→ **BRIEF**
Return a copy of each line in the listing that includes the word "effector".

→ **INFORMATION SUPPLIED**
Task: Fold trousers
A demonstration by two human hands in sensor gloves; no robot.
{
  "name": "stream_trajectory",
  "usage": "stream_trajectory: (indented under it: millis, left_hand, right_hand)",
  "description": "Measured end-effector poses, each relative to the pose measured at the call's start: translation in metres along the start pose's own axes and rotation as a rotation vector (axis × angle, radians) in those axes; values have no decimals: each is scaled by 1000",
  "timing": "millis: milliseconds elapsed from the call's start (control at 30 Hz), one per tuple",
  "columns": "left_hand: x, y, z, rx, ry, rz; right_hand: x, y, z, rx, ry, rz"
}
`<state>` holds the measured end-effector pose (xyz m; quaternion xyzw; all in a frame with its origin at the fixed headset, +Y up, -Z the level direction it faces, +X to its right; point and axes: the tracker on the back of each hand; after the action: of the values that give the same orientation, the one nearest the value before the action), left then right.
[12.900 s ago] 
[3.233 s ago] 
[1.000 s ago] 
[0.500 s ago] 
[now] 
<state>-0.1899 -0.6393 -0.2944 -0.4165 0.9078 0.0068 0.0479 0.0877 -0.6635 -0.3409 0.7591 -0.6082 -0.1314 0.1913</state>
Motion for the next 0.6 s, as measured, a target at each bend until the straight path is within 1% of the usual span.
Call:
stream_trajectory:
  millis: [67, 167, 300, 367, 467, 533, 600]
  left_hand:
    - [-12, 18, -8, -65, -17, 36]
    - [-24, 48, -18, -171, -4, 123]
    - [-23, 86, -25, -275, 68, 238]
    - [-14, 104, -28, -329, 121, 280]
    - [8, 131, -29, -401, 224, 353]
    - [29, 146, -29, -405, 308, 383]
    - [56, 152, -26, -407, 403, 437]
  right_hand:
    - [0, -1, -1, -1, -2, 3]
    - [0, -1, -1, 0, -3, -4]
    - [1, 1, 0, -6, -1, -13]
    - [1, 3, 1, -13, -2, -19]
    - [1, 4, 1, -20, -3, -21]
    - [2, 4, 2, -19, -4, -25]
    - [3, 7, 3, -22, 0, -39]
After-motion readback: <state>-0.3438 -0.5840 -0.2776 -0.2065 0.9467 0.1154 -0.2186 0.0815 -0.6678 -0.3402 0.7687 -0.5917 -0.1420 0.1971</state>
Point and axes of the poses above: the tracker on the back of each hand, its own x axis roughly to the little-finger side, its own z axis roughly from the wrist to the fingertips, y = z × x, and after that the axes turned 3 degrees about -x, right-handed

→ **EXERCISE RESPONSE**
  "description": "Measured end-effector poses, each relative to the pose measured at the call's start: translation in metres along the start pose's own axes and rotation as a rotation vector (axis × angle, radians) in those axes; values have no decimals: each is scaled by 1000",
`<state>` holds the measured end-effector pose (xyz m; quaternion xyzw; all in a frame with its origin at the fixed headset, +Y up, -Z the level direction it faces, +X to its right; point and axes: the tracker on the back of each hand; after the action: of the values that give the same orientation, the one nearest the value before the action), left then right.

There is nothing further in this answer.